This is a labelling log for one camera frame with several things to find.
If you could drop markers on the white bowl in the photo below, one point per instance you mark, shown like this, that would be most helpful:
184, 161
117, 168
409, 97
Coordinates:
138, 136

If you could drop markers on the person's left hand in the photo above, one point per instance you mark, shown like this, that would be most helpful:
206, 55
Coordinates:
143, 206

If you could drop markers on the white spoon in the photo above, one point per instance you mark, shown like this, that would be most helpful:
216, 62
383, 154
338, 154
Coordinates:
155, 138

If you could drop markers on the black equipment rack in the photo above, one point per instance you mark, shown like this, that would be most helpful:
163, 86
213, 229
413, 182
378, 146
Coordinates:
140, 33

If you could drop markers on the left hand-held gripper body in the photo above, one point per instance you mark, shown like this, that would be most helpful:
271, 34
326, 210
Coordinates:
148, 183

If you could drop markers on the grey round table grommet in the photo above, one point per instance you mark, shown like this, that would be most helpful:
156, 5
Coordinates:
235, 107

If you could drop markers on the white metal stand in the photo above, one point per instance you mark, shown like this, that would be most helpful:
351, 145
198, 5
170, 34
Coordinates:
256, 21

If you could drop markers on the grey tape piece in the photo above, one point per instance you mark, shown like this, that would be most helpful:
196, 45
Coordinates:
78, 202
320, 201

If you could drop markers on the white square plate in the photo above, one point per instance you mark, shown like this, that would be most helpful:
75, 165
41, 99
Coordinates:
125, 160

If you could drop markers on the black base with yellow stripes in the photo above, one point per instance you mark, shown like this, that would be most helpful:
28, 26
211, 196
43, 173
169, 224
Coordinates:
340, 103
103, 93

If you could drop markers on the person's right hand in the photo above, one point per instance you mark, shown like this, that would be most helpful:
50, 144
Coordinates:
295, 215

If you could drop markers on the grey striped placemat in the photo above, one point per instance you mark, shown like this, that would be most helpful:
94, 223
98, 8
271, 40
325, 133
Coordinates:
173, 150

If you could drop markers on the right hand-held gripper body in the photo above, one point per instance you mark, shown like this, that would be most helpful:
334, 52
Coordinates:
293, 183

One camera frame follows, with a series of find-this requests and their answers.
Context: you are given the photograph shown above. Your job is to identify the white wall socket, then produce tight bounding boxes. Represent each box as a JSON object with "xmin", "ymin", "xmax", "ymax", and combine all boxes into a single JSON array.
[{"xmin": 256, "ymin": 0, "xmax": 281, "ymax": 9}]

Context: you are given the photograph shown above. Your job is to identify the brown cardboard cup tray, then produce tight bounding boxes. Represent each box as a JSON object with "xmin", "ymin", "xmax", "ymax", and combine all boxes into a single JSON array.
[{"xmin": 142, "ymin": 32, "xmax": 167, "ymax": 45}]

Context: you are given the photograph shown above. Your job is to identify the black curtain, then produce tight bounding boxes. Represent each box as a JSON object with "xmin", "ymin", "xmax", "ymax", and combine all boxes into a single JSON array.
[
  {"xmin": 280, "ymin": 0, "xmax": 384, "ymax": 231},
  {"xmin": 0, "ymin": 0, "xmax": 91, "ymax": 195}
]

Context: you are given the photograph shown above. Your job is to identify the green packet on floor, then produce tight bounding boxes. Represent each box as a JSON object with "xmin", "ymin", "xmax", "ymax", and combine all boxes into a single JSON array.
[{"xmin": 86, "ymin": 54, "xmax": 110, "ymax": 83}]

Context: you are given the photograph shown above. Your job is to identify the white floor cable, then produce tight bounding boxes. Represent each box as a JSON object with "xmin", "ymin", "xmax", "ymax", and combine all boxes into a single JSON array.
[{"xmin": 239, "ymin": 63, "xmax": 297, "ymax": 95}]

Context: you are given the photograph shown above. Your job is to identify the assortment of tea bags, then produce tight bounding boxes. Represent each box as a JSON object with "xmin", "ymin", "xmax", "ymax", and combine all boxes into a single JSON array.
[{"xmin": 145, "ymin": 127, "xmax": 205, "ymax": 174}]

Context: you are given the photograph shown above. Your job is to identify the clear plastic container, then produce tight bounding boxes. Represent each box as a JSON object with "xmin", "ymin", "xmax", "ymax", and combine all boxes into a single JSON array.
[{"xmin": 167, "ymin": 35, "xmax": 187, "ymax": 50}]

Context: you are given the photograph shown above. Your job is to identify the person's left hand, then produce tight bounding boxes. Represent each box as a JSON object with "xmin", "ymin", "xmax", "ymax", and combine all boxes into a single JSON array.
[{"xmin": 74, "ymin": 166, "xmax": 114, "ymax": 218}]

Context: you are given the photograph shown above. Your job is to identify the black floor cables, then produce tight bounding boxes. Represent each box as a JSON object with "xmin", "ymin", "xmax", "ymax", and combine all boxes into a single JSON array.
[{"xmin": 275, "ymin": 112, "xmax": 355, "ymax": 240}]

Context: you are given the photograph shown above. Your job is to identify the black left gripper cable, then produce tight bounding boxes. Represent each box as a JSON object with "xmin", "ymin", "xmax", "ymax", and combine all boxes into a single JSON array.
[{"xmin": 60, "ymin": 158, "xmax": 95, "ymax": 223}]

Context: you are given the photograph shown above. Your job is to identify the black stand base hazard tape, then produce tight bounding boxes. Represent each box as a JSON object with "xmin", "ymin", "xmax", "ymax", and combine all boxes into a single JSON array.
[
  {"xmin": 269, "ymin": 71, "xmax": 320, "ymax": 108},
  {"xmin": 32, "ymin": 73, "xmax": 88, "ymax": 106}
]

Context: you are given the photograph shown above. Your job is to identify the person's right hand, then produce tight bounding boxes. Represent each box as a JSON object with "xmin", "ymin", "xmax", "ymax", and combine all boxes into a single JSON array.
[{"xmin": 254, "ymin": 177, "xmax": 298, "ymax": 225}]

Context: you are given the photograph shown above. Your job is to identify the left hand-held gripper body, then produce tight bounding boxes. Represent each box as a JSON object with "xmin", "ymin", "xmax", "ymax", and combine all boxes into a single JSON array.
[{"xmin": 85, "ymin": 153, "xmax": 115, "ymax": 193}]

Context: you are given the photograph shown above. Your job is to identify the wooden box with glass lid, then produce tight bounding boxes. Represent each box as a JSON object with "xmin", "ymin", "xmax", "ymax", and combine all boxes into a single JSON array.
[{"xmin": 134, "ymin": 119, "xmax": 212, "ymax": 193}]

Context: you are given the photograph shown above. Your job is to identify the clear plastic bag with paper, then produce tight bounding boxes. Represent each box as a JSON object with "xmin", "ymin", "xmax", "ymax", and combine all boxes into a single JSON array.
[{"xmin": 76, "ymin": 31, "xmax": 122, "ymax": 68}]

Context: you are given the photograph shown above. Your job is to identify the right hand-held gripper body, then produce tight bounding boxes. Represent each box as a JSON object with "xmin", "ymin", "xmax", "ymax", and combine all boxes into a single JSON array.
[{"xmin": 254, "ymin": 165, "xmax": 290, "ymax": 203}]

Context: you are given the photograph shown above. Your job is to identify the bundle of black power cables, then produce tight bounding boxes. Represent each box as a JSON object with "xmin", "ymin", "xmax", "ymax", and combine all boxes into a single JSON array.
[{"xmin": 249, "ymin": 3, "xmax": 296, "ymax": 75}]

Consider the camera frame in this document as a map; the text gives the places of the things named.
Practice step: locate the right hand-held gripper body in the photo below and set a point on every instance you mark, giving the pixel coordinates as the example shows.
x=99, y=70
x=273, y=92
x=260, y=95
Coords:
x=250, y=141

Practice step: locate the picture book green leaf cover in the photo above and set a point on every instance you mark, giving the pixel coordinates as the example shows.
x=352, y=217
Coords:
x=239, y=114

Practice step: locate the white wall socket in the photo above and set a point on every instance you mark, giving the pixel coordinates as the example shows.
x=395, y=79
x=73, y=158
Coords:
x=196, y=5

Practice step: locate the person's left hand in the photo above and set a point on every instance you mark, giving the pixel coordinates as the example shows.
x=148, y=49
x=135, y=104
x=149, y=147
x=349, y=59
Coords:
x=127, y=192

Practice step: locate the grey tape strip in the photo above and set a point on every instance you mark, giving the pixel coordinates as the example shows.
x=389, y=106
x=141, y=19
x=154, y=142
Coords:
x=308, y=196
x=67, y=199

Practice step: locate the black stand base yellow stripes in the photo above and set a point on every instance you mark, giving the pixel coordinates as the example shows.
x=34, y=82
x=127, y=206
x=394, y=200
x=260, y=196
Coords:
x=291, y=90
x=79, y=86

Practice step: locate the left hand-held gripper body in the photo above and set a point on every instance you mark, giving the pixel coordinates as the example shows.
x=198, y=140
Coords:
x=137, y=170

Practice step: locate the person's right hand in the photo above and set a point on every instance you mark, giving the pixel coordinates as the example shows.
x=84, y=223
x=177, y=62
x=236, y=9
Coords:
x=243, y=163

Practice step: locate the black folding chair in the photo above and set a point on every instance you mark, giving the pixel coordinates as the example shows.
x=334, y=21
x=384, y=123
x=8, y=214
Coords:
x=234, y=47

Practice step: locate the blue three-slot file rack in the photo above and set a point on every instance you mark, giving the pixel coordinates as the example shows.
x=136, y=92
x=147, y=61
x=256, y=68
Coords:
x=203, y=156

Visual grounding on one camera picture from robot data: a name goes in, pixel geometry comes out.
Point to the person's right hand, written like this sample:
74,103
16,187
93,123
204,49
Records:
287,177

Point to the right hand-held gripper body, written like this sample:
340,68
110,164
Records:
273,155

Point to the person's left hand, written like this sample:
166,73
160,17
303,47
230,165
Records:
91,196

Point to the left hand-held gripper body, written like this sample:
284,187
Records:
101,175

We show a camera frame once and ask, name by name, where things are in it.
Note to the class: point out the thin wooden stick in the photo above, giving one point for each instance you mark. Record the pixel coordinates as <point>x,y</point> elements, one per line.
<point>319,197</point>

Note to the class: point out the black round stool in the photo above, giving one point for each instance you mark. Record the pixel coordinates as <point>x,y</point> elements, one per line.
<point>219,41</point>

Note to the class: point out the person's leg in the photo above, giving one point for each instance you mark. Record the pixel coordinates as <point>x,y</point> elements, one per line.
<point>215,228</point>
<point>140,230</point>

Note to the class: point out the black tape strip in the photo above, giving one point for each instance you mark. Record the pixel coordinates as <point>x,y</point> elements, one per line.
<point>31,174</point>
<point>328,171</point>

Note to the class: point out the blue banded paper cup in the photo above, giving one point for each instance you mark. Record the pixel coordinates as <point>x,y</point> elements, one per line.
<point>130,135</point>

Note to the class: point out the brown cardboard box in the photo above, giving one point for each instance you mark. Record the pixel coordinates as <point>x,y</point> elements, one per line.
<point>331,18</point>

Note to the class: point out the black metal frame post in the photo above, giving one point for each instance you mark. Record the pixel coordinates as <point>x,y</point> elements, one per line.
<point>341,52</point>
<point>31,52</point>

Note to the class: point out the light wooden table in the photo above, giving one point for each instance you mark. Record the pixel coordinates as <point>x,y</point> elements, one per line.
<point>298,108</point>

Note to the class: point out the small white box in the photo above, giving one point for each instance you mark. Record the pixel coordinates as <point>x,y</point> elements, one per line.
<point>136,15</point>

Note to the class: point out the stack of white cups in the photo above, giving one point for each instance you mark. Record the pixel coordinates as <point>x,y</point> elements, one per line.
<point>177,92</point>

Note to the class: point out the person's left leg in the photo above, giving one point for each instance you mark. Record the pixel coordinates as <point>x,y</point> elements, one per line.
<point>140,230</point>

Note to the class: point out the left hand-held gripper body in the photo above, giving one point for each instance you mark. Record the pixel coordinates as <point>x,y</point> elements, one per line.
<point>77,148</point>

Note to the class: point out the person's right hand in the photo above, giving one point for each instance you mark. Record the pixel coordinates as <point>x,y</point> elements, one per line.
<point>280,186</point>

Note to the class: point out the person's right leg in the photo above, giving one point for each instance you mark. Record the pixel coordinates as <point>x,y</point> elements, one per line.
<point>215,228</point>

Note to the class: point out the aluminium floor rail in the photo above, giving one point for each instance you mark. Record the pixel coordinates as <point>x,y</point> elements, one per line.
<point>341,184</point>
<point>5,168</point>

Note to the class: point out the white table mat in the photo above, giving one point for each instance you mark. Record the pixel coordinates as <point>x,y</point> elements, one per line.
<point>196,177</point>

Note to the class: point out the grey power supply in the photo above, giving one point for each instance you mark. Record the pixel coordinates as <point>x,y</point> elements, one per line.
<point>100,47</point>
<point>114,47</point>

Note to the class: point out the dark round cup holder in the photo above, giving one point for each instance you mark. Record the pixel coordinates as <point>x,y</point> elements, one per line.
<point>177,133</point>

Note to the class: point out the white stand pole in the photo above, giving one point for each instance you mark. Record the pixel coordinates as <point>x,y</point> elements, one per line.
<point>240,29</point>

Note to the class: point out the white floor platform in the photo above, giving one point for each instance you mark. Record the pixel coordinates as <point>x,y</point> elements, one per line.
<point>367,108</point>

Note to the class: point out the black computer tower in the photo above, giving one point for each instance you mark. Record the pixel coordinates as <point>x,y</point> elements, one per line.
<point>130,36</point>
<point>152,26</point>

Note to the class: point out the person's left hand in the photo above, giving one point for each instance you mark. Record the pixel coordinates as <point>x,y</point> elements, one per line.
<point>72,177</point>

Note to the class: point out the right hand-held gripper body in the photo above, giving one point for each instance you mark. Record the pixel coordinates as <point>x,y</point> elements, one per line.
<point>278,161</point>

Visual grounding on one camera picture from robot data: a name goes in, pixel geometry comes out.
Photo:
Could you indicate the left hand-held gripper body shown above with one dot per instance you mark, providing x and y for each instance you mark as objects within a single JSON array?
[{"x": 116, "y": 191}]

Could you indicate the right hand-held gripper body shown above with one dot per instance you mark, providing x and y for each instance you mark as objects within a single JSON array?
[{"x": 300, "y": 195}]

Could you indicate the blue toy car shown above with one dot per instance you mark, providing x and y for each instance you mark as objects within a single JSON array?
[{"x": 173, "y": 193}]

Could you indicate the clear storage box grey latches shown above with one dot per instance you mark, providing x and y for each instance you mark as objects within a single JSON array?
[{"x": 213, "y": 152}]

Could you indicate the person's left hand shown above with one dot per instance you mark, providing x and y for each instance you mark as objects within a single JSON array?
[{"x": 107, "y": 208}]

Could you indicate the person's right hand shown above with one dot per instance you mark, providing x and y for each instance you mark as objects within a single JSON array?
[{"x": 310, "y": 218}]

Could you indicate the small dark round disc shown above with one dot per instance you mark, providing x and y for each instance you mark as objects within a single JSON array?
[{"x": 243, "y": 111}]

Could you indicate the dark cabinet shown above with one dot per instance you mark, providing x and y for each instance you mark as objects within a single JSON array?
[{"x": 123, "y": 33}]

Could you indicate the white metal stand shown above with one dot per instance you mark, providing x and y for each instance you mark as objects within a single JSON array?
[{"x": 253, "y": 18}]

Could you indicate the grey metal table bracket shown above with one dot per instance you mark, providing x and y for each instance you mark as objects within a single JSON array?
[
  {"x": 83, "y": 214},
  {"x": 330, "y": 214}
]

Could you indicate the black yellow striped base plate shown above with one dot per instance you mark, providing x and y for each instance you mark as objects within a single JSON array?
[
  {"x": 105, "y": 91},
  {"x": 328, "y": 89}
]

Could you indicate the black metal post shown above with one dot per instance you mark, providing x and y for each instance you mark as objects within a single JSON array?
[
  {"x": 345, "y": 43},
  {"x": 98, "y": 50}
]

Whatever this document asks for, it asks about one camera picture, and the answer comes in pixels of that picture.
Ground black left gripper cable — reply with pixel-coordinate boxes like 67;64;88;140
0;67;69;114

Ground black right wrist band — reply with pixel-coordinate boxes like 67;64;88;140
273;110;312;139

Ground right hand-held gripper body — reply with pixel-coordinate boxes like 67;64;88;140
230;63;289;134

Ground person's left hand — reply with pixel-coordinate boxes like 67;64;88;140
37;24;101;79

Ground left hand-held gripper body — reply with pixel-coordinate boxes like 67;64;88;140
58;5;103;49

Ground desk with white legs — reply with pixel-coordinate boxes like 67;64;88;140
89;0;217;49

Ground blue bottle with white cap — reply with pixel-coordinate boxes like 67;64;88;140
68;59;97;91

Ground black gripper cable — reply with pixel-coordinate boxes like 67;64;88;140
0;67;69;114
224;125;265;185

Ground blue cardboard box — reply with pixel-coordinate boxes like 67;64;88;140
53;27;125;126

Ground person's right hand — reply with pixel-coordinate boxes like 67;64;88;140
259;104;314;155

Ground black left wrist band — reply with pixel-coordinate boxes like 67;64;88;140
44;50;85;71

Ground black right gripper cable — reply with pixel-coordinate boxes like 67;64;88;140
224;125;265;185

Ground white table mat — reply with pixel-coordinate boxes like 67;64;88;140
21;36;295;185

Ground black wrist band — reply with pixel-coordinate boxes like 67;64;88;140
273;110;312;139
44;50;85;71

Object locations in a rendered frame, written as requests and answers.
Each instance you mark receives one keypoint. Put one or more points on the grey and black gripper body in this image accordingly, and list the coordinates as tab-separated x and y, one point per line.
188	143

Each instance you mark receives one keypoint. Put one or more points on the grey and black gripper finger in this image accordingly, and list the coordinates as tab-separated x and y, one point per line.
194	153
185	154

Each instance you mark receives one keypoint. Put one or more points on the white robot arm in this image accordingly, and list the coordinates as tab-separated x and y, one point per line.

▶ Exercise aim
Which lines hold the word "document"? Copy each of them from the records.

▶ Result of the exercise
Consider the camera frame in this document as a map; the text gives the places of the things named.
Whatever this document asks for, it asks about one camera picture, and the answer comes in pixels of that picture.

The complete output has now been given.